▸ **What to do**
Write every line of the material again exactly, with no pictures in the copy.
══════
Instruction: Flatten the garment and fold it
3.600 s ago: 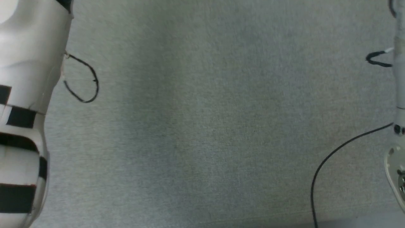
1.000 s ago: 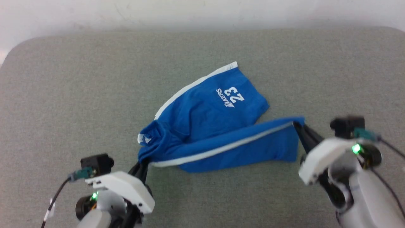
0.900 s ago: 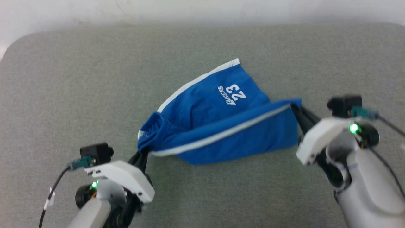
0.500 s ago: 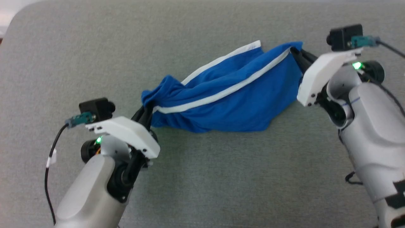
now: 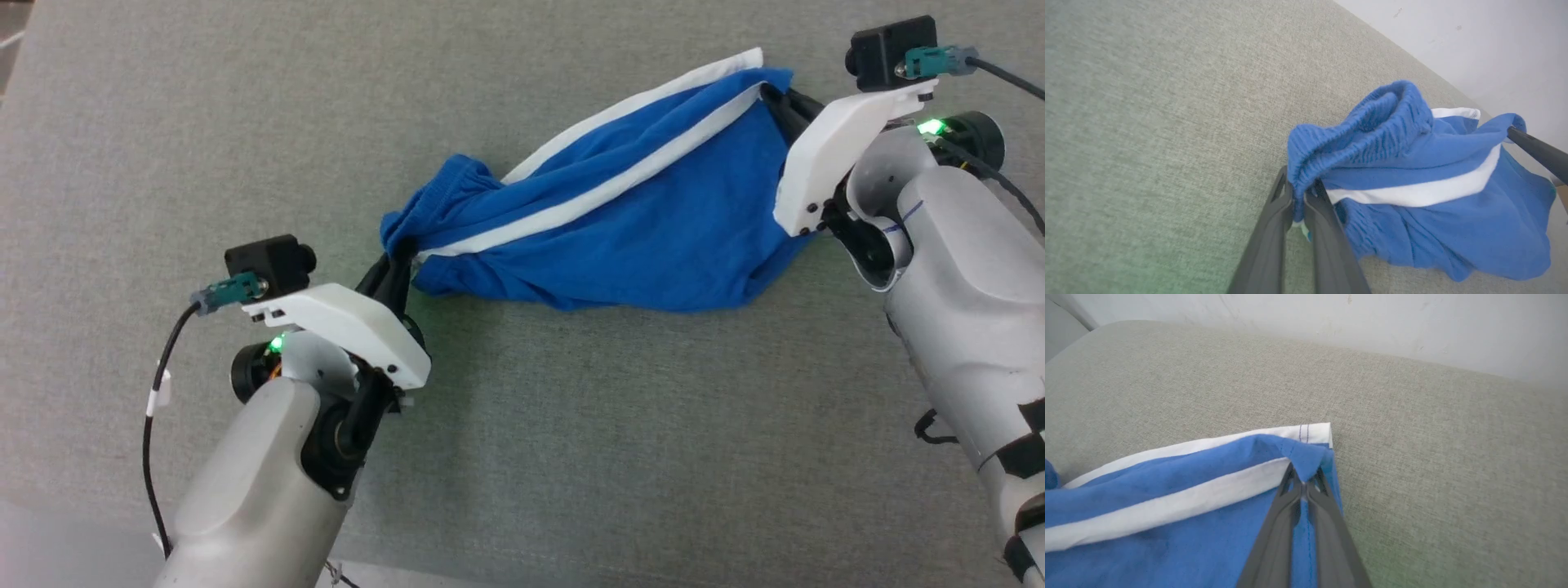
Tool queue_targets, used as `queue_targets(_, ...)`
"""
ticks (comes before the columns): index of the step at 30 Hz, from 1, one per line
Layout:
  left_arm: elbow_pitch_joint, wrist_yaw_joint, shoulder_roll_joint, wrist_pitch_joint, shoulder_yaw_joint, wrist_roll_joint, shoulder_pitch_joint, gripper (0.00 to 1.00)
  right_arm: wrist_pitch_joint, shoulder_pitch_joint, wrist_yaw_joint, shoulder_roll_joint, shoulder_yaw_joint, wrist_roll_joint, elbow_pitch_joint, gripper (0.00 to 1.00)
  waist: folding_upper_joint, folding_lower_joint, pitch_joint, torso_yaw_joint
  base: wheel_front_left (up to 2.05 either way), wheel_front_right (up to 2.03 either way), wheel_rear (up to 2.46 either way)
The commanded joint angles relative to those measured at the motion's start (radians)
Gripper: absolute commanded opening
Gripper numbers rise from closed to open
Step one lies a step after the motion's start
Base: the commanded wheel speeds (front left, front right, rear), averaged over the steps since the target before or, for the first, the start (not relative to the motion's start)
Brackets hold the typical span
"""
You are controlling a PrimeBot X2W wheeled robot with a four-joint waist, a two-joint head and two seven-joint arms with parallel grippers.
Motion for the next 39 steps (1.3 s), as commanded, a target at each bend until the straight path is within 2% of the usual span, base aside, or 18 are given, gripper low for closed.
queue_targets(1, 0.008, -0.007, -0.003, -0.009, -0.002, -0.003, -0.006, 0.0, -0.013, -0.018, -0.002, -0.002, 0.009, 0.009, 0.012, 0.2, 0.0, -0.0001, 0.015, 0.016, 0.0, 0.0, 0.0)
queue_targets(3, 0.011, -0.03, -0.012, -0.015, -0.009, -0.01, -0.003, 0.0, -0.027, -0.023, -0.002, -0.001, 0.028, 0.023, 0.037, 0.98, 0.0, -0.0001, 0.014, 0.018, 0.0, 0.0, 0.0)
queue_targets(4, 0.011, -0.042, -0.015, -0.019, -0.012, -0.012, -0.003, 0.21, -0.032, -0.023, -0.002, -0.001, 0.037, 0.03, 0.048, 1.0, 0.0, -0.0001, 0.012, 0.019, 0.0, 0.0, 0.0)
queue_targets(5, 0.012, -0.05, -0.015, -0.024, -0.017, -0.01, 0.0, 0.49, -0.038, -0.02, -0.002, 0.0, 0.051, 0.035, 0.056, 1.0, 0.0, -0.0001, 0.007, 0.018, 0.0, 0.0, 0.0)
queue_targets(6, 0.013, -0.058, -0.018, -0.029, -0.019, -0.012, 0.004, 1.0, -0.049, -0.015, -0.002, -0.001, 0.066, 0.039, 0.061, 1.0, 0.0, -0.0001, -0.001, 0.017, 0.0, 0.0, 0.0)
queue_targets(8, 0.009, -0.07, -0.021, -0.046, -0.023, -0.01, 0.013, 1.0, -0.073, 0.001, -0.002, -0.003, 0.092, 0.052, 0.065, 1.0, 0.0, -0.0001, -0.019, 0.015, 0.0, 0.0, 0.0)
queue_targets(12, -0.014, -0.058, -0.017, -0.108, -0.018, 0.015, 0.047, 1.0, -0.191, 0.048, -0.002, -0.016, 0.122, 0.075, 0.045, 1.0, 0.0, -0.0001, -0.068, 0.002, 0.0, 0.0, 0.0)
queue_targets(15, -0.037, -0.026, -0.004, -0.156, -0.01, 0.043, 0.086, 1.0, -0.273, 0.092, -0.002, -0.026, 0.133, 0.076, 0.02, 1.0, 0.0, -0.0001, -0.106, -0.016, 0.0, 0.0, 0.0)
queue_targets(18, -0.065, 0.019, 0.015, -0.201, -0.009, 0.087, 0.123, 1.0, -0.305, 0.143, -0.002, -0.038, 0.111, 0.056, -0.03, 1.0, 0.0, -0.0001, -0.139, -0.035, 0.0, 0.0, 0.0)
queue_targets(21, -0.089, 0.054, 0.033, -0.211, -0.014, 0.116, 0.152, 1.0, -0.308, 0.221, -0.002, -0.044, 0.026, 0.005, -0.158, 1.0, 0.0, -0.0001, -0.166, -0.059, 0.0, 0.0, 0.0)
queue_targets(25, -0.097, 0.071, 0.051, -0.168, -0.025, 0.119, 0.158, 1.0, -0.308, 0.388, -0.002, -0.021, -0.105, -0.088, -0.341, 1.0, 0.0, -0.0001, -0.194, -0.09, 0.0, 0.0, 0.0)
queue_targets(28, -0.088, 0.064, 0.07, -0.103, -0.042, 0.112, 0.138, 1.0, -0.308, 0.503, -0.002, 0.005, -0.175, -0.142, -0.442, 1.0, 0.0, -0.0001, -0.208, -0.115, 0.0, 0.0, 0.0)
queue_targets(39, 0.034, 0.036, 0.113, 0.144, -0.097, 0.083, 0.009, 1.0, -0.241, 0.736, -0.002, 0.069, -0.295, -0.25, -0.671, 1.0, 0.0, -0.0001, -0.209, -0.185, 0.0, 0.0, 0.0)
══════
▸ **Response area**
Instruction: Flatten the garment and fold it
3.600 s ago: 
1.000 s ago: 
0.900 s ago: 
0.500 s ago: 
now: 
Tool queue_targets, used as `queue_targets(_, ...)`
"""
ticks (comes before the columns): index of the step at 30 Hz, from 1, one per line
Layout:
  left_arm: elbow_pitch_joint, wrist_yaw_joint, shoulder_roll_joint, wrist_pitch_joint, shoulder_yaw_joint, wrist_roll_joint, shoulder_pitch_joint, gripper (0.00 to 1.00)
  right_arm: wrist_pitch_joint, shoulder_pitch_joint, wrist_yaw_joint, shoulder_roll_joint, shoulder_yaw_joint, wrist_roll_joint, elbow_pitch_joint, gripper (0.00 to 1.00)
  waist: folding_upper_joint, folding_lower_joint, pitch_joint, torso_yaw_joint
  base: wheel_front_left (up to 2.05 either way), wheel_front_right (up to 2.03 either way), wheel_rear (up to 2.46 either way)
The commanded joint angles relative to those measured at the motion's start (radians)
Gripper: absolute commanded opening
Gripper numbers rise from closed to open
Step one lies a step after the motion's start
Base: the commanded wheel speeds (front left, front right, rear), averaged over the steps since the target before or, for the first, the start (not relative to the motion's start)
Brackets hold the typical span
"""
You are controlling a PrimeBot X2W wheeled robot with a four-joint waist, a two-joint head and two seven-joint arms with parallel grippers.
Motion for the next 39 steps (1.3 s), as commanded, a target at each bend until the straight path is within 2% of the usual span, base aside, or 18 are given, gripper low for closed.
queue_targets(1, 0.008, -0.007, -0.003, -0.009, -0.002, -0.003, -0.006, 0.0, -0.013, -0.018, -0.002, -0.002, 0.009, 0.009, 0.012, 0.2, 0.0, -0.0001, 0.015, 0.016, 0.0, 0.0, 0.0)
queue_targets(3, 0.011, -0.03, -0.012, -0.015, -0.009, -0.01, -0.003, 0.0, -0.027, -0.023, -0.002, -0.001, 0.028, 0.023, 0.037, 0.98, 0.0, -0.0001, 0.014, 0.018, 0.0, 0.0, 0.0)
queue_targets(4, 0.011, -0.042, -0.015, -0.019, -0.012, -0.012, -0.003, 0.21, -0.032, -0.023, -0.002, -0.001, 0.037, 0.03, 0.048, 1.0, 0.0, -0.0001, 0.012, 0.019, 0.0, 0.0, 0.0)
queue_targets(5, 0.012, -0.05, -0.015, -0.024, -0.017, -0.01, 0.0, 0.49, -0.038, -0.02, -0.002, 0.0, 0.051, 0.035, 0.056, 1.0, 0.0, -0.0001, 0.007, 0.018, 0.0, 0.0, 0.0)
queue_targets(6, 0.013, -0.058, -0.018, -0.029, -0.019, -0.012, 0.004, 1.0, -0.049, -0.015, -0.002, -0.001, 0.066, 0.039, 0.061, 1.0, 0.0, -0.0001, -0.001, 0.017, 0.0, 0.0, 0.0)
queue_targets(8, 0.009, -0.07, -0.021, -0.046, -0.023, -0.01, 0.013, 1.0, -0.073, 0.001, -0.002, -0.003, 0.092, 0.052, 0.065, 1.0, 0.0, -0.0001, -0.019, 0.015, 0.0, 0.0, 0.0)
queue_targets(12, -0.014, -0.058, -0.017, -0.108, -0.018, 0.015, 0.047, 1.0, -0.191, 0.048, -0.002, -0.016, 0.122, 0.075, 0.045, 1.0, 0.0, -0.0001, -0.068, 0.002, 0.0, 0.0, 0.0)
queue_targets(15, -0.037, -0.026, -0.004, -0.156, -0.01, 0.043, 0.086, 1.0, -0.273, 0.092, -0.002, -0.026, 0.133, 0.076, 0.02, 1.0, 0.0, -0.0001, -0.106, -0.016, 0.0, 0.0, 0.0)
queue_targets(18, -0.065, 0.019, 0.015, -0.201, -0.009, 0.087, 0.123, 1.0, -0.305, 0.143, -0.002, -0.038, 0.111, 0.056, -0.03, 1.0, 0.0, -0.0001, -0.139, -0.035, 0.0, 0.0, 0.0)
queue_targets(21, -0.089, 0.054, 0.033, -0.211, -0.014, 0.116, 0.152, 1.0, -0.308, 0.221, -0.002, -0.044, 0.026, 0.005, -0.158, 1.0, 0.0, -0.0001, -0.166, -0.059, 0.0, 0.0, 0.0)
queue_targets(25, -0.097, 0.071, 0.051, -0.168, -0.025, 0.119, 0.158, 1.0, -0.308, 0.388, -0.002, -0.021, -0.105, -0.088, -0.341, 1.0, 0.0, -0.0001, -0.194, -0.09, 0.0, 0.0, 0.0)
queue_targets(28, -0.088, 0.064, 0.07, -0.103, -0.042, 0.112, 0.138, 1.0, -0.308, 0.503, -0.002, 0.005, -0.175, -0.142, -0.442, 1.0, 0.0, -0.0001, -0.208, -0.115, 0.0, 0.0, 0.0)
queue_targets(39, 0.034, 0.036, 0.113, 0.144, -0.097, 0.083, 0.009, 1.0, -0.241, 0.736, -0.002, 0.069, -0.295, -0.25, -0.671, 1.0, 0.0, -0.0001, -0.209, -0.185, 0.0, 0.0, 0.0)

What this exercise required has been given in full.